EXERCISE INSTRUCTIONS | The required output is a copy of each line in the material below that includes "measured".

DATA EXTRACT |
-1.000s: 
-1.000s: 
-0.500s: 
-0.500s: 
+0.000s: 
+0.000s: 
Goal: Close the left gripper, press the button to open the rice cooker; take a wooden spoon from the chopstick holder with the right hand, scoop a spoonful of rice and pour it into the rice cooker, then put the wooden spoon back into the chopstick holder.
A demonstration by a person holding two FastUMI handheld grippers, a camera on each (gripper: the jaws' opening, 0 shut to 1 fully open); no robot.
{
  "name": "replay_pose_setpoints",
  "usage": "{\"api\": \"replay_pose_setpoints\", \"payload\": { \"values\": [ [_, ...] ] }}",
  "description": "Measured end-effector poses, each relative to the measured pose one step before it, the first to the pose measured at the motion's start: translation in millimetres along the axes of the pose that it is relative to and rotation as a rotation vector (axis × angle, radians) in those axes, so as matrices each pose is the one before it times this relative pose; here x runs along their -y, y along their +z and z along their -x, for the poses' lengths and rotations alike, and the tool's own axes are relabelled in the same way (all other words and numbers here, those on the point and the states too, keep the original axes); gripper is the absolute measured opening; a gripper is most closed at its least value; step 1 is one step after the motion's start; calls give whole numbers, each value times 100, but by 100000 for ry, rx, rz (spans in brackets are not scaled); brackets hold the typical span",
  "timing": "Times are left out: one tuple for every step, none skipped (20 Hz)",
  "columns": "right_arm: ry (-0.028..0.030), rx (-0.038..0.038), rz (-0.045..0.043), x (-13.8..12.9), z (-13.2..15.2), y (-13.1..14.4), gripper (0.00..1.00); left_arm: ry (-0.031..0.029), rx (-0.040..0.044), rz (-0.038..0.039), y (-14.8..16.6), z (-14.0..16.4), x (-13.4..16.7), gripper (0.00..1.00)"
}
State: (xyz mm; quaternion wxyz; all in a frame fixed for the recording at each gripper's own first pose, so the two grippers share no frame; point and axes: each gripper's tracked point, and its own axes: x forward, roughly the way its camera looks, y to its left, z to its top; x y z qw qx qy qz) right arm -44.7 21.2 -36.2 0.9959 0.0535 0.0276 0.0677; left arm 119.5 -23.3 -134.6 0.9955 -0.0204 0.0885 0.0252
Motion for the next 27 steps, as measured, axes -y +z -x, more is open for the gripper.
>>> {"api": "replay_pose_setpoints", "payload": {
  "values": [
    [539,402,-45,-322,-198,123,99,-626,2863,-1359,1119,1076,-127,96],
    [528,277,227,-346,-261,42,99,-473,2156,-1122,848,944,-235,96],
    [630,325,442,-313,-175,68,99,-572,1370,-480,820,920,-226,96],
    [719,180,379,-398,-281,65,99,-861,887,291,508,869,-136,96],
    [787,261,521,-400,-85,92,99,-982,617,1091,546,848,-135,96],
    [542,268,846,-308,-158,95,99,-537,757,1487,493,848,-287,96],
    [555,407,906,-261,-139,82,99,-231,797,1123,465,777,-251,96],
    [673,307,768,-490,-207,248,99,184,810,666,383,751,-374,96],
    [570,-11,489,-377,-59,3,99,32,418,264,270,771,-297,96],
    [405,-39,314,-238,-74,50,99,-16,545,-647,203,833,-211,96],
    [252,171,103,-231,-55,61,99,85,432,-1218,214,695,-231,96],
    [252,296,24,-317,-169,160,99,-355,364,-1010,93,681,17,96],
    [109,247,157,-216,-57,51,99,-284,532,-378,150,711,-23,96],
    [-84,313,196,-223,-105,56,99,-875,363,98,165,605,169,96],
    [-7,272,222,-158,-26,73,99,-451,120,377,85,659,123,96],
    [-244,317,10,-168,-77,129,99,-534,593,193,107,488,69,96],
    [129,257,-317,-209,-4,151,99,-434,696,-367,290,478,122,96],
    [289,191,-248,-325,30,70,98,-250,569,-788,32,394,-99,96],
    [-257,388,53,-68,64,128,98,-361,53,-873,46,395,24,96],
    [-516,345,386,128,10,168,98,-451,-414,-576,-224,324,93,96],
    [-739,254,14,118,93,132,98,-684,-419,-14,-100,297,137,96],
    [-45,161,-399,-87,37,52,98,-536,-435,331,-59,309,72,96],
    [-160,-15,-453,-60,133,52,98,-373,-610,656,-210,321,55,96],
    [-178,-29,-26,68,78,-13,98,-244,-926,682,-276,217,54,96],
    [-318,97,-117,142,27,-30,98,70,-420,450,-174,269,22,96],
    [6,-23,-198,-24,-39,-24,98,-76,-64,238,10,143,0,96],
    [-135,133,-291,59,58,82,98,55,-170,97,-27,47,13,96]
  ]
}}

EXPECTED ANSWER |
  "description": "Measured end-effector poses, each relative to the measured pose one step before it, the first to the pose measured at the motion's start: translation in millimetres along the axes of the pose that it is relative to and rotation as a rotation vector (axis × angle, radians) in those axes, so as matrices each pose is the one before it times this relative pose; here x runs along their -y, y along their +z and z along their -x, for the poses' lengths and rotations alike, and the tool's own axes are relabelled in the same way (all other words and numbers here, those on the point and the states too, keep the original axes); gripper is the absolute measured opening; a gripper is most closed at its least value; step 1 is one step after the motion's start; calls give whole numbers, each value times 100, but by 100000 for ry, rx, rz (spans in brackets are not scaled); brackets hold the typical span",
Motion for the next 27 steps, as measured, axes -y +z -x, more is open for the gripper.

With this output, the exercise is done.